Folio (12 1/2 x 10 inches; 312 x 255 mm.). xxxvi, 196, , [3 blank] pp., partially uncut. Title-page printed in black and red. Eleven full-page black, red and white plates with captioned tissue guards.
Original gray cloth, front cover stamped and spine lettered in red. Pictorial endpapers printed in black and red, top edge trimmed, others uncut. Spine slightly faded and with small 1/4 inch tear at top. Complete with the original pictorial dust jacket printed in black and red (torn at folds). An excellent copy.
"Alastair never sees nor seizes hold on reality; not only does he live in a world of his own, but the figures created by his imagination have more often than not an air of being less than flesh and blood, of being less than human, more abnormal than normal, and essentially "tired of being human"…" (introduction).

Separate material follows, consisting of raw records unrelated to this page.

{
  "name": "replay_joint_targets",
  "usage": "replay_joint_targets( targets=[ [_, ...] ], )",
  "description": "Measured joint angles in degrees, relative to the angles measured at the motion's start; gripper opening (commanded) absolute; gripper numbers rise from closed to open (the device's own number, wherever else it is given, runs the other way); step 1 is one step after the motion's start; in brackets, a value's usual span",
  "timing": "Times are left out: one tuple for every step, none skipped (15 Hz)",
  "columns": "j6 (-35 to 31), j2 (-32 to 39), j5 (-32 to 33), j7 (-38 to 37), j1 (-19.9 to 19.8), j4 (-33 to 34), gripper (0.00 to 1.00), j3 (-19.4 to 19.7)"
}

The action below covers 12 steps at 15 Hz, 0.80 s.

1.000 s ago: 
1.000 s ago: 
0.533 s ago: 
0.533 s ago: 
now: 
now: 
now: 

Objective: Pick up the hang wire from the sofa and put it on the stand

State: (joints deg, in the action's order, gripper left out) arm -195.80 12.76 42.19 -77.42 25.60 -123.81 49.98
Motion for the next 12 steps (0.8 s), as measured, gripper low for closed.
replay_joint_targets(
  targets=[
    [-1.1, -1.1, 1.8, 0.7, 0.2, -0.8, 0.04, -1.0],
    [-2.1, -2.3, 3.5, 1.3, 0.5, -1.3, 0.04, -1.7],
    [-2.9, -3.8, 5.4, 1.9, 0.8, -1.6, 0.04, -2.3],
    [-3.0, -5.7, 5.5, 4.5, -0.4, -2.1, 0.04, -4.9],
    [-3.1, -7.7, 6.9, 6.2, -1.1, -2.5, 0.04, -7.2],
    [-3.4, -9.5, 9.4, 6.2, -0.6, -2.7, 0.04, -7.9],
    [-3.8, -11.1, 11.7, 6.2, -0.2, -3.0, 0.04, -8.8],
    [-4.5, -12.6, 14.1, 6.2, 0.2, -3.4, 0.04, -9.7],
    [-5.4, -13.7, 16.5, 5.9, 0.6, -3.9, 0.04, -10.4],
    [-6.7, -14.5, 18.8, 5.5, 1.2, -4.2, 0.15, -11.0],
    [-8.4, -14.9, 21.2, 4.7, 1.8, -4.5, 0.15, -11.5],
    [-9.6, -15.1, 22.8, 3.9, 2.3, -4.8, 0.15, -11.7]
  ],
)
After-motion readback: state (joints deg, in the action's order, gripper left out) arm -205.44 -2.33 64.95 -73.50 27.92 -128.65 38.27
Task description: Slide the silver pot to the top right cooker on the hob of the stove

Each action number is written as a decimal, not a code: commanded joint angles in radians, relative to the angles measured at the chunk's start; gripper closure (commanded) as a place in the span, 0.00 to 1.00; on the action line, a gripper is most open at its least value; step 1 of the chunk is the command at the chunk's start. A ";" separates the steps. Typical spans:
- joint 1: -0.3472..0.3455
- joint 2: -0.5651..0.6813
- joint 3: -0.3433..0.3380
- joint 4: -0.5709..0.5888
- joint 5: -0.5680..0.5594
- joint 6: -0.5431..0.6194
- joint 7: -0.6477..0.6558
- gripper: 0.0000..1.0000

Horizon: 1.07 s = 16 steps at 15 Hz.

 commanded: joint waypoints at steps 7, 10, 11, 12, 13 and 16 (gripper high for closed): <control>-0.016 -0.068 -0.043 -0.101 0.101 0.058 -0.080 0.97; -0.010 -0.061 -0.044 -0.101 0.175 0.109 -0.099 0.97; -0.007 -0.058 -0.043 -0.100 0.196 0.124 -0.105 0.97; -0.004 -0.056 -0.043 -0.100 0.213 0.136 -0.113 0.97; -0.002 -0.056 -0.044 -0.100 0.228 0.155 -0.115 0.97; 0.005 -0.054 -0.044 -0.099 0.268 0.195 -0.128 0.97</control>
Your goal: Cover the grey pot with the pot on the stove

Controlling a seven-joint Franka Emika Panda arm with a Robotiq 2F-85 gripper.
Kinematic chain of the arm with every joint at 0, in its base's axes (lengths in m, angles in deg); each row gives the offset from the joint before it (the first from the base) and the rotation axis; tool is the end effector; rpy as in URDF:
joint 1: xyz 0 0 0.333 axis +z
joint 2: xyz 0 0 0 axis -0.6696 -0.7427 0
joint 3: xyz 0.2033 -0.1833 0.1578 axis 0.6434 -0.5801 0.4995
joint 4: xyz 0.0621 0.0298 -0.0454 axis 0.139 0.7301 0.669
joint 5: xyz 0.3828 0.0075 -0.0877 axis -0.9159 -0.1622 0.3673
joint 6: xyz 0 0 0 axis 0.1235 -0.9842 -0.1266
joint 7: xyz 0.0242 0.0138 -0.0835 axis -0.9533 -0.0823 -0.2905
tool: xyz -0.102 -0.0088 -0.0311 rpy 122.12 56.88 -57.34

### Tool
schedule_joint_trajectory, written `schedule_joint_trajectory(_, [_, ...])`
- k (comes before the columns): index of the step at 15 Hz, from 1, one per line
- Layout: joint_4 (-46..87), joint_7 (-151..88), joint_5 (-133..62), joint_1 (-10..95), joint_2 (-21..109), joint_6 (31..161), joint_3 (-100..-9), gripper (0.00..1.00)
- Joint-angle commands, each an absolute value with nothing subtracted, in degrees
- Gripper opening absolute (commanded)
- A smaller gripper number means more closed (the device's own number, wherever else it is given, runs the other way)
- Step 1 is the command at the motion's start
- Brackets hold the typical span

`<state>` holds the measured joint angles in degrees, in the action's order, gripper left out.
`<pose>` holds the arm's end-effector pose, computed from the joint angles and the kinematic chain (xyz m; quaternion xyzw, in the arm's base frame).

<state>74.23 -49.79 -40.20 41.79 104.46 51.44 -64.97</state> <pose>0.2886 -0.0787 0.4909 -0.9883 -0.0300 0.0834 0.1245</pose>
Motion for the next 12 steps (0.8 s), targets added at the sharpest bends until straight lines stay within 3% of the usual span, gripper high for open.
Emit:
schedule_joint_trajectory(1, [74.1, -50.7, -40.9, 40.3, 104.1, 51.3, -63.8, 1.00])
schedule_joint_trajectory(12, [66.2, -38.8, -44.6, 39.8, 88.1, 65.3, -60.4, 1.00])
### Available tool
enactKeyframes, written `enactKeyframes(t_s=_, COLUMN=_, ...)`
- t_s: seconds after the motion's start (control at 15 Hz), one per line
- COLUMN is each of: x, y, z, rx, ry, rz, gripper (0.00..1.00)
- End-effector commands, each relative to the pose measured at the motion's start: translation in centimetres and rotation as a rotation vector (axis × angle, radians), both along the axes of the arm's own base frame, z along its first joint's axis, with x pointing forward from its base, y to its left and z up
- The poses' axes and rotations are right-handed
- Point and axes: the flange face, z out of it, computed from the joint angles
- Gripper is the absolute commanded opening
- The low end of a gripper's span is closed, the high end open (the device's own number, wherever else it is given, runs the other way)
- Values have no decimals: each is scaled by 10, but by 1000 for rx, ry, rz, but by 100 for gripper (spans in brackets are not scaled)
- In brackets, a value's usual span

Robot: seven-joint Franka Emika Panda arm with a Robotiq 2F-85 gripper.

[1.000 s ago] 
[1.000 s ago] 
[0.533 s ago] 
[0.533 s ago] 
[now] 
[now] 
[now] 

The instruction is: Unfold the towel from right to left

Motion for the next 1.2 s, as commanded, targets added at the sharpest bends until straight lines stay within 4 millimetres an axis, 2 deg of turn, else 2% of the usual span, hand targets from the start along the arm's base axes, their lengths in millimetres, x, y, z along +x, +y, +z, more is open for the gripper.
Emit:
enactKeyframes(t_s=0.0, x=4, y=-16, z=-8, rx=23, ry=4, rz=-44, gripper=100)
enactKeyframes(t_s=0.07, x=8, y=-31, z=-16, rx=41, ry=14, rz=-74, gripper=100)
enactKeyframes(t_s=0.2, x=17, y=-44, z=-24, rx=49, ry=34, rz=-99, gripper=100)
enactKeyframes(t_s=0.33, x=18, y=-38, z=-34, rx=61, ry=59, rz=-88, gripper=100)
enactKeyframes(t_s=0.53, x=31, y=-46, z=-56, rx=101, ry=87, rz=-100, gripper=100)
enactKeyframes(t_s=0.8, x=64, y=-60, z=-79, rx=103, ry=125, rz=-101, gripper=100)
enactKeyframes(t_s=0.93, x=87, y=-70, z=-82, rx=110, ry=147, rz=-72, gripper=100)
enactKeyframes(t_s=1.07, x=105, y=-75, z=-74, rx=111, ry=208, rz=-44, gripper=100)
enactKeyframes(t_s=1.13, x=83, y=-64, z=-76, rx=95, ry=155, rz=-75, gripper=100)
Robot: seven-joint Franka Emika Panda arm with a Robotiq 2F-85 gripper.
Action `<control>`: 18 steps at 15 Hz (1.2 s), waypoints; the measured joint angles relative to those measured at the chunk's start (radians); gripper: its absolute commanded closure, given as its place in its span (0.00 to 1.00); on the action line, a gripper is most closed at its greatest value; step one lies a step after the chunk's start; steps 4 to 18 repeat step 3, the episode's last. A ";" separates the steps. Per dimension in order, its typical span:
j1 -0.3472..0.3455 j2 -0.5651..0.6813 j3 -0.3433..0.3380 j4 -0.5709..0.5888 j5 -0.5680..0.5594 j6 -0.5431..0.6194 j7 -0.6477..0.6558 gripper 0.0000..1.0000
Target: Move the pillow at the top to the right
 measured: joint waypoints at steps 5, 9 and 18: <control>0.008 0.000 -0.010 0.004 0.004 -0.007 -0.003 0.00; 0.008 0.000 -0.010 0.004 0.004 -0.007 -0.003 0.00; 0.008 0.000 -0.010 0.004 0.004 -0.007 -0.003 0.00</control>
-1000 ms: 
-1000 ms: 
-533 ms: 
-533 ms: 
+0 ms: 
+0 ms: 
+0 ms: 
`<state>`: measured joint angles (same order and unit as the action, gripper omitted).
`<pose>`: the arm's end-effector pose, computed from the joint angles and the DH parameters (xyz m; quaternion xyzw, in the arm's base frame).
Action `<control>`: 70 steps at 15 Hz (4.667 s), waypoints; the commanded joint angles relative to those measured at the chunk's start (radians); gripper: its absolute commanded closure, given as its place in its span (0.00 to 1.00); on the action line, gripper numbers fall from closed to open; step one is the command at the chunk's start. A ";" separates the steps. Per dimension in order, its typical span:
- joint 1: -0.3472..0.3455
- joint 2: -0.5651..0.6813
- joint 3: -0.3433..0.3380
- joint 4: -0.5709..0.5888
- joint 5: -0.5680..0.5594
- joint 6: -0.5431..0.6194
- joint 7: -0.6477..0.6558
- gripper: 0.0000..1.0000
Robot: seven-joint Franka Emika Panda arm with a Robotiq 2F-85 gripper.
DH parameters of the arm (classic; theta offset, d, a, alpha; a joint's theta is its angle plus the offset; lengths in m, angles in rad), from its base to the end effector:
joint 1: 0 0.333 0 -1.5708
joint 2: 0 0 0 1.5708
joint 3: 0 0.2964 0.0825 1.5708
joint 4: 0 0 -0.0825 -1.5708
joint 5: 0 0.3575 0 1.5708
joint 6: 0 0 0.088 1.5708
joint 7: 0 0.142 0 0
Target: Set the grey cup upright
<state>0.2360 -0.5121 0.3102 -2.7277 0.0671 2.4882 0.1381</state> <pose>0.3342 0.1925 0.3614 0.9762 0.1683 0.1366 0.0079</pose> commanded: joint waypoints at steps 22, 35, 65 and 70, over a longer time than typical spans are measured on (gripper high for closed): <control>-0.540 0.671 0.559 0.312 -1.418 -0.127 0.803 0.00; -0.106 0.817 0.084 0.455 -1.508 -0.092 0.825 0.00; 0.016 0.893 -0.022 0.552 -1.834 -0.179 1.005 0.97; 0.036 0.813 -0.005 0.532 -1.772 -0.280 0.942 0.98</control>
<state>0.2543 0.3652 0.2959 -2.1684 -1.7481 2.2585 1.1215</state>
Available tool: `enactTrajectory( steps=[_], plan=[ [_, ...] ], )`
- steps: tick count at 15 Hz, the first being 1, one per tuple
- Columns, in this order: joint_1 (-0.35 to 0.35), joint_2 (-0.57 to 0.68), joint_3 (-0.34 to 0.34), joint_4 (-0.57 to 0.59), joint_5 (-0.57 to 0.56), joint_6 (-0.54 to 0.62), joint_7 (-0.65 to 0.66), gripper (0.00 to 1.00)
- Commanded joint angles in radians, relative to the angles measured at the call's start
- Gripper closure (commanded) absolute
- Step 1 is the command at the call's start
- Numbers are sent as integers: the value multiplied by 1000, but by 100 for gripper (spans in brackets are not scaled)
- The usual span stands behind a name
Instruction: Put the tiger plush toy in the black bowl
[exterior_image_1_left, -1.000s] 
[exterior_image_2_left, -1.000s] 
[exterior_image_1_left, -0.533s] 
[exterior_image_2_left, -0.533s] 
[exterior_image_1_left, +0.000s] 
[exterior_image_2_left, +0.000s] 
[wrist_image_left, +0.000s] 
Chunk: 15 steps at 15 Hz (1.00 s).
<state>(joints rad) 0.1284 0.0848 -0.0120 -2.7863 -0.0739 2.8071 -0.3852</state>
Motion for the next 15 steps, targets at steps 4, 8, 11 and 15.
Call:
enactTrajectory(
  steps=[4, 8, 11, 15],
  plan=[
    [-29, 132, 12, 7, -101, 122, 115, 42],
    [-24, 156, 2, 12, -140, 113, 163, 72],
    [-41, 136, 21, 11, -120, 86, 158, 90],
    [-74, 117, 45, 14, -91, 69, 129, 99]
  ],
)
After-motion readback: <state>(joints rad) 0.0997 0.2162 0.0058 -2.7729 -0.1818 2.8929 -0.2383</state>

Hans Henning Otto Harry Baron von Voigt (1887-1969), best known by his nom de paintbrush, Alastair, was a German artist, composer, dancer, mime, poet, singer and translator. Mysterious, flamboyant, enigmatic and attractive, Baron Hans Henning Voight was self-taught as an artist, and he was also a proficient dancer and pianist. He is best known as an illustrator, and his career as an artist was launched in 1914, when John Lane published Forty-Three Drawings by Alastair. His drawings, which are often decadent in spirit and have the look of Art Deco, were influenced by the drawings of Aubrey Beardsley. His ‘serpentine line’ often depicts characters whose outlines are lightly drawn with the main areas filled in with ‘broken dotted lines’.His drawings were in black and white ink, sometimes with one color added. Alastair's illustrations show a strong influence from the Decadent movement in art and poetry that had begun decades earlier, with the perverse and sinister a recurring theme.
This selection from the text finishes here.